### EXERCISE
From the line with "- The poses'" through the line with "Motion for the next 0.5", repeat the entries verbatim, both end lines included, and add nothing.

### EXERCISE DATA
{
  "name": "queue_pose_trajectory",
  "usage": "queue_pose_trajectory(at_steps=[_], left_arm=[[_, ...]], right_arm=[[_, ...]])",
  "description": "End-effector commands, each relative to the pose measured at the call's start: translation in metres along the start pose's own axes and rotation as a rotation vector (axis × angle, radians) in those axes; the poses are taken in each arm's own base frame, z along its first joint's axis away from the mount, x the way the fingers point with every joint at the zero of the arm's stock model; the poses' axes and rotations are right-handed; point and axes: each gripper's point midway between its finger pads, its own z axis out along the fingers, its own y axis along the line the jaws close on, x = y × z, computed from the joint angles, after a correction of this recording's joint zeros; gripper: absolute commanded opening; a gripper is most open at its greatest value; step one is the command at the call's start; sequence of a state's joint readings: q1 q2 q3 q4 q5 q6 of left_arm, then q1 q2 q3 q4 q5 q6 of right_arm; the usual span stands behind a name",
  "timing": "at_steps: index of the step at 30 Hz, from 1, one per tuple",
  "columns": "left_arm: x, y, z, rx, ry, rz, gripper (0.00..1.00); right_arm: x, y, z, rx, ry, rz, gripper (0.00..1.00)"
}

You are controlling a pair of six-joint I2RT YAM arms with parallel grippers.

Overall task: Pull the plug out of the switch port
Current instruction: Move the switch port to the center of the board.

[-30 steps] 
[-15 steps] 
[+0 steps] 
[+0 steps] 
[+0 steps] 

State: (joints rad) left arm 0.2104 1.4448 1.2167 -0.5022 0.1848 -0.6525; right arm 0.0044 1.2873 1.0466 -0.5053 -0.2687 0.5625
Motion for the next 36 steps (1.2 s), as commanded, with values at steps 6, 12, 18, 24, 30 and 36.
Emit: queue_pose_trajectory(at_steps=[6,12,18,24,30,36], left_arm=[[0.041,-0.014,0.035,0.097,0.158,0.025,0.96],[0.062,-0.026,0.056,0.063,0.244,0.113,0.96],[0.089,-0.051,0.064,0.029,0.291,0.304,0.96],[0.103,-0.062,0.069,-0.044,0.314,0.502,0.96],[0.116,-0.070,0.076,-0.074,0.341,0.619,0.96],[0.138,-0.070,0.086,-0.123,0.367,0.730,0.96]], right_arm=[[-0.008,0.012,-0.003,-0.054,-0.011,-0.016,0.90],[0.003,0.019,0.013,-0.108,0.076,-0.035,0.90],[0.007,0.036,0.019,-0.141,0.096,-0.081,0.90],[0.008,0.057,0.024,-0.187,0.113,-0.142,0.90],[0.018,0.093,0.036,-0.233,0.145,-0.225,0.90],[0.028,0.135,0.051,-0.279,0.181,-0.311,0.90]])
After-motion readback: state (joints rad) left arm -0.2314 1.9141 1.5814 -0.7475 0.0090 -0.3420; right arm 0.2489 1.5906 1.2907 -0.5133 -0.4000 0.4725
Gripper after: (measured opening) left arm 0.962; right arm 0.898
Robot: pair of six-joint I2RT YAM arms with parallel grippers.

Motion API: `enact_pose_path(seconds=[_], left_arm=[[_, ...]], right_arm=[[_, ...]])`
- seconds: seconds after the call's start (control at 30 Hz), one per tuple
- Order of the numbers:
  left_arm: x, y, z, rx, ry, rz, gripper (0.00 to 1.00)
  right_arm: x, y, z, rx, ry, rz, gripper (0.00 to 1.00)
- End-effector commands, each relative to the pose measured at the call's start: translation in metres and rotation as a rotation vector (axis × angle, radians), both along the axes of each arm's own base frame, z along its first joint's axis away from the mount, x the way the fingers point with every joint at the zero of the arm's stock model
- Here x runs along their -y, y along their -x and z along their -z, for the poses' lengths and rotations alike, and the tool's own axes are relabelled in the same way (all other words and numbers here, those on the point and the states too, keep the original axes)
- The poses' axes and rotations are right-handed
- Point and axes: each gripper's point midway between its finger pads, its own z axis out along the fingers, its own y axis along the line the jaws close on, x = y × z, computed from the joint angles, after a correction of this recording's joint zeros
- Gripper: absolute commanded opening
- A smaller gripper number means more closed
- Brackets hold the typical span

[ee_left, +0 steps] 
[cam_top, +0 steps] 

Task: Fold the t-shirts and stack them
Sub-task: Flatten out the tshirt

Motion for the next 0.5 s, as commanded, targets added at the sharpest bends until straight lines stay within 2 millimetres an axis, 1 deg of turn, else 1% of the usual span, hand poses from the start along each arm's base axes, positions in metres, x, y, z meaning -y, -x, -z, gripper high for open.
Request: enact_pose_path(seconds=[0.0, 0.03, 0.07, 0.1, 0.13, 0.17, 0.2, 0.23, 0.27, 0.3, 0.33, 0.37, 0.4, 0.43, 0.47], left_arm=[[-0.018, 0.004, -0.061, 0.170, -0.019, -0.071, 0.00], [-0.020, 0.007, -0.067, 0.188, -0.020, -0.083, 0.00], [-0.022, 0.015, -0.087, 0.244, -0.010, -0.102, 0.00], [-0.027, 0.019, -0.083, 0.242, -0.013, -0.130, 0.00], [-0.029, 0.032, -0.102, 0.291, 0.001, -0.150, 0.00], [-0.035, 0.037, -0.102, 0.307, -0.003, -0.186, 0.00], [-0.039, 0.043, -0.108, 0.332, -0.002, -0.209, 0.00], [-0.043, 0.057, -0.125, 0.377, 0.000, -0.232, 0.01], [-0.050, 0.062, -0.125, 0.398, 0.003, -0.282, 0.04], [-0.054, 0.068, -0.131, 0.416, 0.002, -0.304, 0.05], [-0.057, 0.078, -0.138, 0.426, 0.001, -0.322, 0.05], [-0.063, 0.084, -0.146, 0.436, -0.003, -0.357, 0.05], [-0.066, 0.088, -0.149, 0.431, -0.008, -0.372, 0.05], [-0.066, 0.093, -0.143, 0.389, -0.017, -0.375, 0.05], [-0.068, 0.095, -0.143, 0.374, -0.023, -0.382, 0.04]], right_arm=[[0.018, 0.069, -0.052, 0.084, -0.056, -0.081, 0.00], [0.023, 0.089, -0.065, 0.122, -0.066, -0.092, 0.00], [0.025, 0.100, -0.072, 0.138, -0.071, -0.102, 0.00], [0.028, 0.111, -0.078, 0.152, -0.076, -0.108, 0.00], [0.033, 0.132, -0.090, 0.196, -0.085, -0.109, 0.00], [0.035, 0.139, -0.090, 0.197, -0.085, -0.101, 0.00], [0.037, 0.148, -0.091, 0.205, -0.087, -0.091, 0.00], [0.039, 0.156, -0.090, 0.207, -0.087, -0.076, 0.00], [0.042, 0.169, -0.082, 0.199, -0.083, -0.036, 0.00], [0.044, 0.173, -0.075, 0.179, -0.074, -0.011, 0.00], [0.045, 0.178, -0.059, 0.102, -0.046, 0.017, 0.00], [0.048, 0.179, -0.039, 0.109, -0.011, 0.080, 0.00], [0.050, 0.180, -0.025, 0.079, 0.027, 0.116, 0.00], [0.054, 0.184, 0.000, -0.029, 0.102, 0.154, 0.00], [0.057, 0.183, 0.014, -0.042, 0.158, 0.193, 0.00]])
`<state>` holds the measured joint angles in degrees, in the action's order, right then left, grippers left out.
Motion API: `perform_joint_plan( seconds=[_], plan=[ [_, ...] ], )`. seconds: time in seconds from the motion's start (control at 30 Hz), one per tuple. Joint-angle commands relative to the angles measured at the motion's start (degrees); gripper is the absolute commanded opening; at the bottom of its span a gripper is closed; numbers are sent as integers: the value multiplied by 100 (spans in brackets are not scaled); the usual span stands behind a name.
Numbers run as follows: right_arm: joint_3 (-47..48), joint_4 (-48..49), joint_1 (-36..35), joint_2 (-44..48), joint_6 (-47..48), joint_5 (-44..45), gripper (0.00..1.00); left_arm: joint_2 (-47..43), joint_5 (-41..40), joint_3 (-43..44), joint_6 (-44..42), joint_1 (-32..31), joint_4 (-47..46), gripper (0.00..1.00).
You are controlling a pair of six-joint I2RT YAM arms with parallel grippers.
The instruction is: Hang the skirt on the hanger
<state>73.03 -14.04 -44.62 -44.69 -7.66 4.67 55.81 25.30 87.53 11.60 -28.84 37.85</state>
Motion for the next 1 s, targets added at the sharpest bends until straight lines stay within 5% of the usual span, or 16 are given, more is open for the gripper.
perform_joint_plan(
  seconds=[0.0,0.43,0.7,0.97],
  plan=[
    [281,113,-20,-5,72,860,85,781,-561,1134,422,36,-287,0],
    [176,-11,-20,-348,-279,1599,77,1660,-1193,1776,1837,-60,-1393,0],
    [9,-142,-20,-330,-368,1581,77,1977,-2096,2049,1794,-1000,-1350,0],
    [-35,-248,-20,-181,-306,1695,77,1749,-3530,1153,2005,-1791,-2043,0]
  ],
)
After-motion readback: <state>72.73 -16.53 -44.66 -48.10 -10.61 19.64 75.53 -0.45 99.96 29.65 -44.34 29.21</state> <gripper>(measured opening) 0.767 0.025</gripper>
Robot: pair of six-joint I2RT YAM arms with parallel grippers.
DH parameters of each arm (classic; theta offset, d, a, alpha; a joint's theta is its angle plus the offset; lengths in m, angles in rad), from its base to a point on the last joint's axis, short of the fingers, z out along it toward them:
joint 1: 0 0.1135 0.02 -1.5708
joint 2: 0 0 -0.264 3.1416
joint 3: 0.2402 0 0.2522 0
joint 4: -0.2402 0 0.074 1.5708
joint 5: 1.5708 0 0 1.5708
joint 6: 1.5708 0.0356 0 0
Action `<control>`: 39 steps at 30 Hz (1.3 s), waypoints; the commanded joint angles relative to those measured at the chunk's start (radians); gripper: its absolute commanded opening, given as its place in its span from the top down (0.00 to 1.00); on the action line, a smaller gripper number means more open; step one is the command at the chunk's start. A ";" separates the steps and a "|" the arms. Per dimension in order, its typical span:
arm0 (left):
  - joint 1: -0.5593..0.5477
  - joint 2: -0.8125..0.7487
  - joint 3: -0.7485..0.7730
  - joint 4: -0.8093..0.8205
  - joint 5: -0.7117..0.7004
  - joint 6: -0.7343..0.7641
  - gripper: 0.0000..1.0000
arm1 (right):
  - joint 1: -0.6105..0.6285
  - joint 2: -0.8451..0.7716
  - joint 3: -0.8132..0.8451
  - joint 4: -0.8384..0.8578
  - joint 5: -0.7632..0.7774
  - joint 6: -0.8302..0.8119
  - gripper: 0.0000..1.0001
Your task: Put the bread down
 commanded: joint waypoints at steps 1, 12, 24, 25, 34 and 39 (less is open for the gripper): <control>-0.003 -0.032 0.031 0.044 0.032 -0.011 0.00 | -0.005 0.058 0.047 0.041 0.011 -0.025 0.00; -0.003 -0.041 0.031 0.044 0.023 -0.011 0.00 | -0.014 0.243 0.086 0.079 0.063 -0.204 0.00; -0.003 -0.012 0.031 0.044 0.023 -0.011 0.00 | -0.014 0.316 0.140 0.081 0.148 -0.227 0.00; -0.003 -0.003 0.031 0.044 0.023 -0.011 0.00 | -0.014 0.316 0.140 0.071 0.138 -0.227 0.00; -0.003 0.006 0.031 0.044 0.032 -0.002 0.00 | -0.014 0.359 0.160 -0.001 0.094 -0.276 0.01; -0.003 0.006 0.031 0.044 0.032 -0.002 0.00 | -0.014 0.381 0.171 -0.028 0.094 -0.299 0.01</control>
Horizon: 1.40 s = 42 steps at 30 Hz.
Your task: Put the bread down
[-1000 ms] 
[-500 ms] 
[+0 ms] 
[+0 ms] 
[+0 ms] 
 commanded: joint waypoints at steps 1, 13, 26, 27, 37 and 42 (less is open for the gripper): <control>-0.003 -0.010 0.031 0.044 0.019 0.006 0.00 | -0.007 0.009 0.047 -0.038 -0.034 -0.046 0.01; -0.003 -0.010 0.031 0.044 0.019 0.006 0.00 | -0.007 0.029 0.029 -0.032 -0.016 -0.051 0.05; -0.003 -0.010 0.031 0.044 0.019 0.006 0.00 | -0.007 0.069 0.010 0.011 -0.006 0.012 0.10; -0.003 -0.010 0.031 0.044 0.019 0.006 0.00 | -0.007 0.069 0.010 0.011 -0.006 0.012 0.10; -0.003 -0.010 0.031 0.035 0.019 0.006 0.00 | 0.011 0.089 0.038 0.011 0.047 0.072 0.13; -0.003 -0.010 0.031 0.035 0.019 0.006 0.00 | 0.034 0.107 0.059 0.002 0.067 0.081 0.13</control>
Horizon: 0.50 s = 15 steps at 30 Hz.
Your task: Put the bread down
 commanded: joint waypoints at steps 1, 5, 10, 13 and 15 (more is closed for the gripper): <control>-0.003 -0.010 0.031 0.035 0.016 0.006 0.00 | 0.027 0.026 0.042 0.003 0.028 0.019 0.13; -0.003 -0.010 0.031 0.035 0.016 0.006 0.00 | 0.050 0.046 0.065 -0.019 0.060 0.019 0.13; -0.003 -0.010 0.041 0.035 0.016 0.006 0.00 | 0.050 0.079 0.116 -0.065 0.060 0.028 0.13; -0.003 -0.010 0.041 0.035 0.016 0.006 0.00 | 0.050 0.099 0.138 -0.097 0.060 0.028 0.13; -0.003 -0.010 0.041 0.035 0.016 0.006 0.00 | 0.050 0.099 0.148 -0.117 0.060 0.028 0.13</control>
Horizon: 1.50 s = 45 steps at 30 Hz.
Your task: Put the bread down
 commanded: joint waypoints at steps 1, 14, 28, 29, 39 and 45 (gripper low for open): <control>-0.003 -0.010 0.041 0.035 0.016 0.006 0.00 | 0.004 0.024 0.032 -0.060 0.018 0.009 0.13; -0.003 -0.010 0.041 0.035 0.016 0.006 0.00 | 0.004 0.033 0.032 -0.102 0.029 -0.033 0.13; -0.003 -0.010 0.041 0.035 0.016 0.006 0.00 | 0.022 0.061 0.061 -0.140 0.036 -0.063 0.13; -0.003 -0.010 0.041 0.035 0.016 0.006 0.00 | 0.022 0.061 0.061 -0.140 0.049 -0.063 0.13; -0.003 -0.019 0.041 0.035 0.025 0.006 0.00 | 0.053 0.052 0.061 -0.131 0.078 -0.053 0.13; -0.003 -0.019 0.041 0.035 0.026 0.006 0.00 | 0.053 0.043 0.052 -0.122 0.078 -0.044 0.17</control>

### EXERCISE RESULT
- The poses' axes and rotations are right-handed
- Point and axes: each gripper's point midway between its finger pads, its own z axis out along the fingers, its own y axis along the line the jaws close on, x = y × z, computed from the joint angles, after a correction of this recording's joint zeros
- Gripper: absolute commanded opening
- A smaller gripper number means more closed
- Brackets hold the typical span

[ee_left, +0 steps] 
[cam_top, +0 steps] 

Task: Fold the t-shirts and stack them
Sub-task: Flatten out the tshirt

Motion for the next 0.5 s, as commanded, targets added at the sharpest bends until straight lines stay within 2 millimetres an axis, 1 deg of turn, else 1% of the usual span, hand poses from the start along each arm's base axes, positions in metres, x, y, z meaning -y, -x, -z, gripper high for open.

Nothing else remains for the exercise.